At nonprofit educational media organisation Sesame Workshop India, MD Sashwati Banerjee consciously adheres to self-imposed guidelines: “Sodas, junk foods are not allowed, neither are promotions of violence or discrimination [like fairness creams]. We have succeeded for over 40 years in keeping Sesame Street a safe place for children, and we don’t see it changing any time soon.”

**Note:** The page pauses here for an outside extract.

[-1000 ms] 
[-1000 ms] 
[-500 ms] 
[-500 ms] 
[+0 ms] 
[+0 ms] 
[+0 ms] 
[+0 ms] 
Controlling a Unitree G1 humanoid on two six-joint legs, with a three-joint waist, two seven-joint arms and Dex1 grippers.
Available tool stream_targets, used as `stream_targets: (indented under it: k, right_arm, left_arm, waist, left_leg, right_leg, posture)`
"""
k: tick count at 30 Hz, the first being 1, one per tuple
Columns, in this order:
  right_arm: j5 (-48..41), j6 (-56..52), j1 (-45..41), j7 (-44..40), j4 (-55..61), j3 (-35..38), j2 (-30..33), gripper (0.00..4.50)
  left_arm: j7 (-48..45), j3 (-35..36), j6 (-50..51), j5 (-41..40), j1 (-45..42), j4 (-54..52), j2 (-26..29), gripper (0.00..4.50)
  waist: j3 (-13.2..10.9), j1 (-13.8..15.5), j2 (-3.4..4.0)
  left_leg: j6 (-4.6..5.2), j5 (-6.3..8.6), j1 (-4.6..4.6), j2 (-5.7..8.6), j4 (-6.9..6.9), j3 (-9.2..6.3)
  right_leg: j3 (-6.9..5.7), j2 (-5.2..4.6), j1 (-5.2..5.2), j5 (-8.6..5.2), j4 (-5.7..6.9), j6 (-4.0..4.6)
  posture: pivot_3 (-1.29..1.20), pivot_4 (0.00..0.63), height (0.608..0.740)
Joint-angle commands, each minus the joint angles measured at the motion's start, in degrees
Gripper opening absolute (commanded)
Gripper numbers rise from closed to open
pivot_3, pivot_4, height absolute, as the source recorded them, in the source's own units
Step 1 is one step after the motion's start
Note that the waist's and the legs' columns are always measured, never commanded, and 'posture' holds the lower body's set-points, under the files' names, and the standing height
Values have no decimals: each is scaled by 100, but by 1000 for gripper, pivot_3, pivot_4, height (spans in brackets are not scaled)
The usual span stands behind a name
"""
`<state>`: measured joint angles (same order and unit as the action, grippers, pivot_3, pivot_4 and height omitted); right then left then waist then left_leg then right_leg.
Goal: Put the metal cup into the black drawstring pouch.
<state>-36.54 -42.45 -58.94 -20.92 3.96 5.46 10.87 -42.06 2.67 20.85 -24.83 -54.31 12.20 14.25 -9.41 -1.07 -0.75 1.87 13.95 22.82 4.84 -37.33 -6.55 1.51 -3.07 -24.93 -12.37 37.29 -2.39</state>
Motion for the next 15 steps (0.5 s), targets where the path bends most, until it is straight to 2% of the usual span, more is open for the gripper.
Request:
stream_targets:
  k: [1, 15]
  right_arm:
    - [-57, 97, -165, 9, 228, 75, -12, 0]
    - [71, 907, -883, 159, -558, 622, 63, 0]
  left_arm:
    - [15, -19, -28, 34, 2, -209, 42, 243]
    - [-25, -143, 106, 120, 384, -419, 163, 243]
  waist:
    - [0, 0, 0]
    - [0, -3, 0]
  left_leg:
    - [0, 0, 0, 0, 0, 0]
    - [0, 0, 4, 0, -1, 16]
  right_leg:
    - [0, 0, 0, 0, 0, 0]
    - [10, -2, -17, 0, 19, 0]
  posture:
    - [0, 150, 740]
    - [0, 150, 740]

The Bad News, The Good News With a determined optimism, this may be the beginning of A Good Time To Be A Child In India. In urban areas, for children with learning disabilities and other developmental issues, there are more avenues for diagnosis and support. Every day, the discussion on children’s rights, the rights of girls, gains more traction, more facets and more column inches. Banerjee says, “Whether providing access to preschool education where little exists, tackling childhood obesity, fostering respect and understanding among children in areas of conflict, we are committed to helping all children reach their highest potential.” Sharma sees changing attitudes first hand. “There are families where the kids are treated quite harshly,” she says, but also “families that create a safe environment for their children, treat them with love. The children, in turn, reciprocate.”
Freedom for a child is best defined as the acknowledgement of his or her potential and the ability to achieve it. The guarantee of security best enables the necessary childhood freedoms: To learn, play and grow gradually to shoulder adult responsibilities. Amongst parents and those dedicated to children, you can see the efforts to provide a dome of security, against daunting odds, where a child can enjoy the freedom of childhood. The odds include a government that is overwhelmed, at best, by the logistics of tackling the basic needs of its most vulnerable population and, at worst, by a lack of political will and funds misappropriation.
It is a cliché, but it will take a village—a village the span of this country.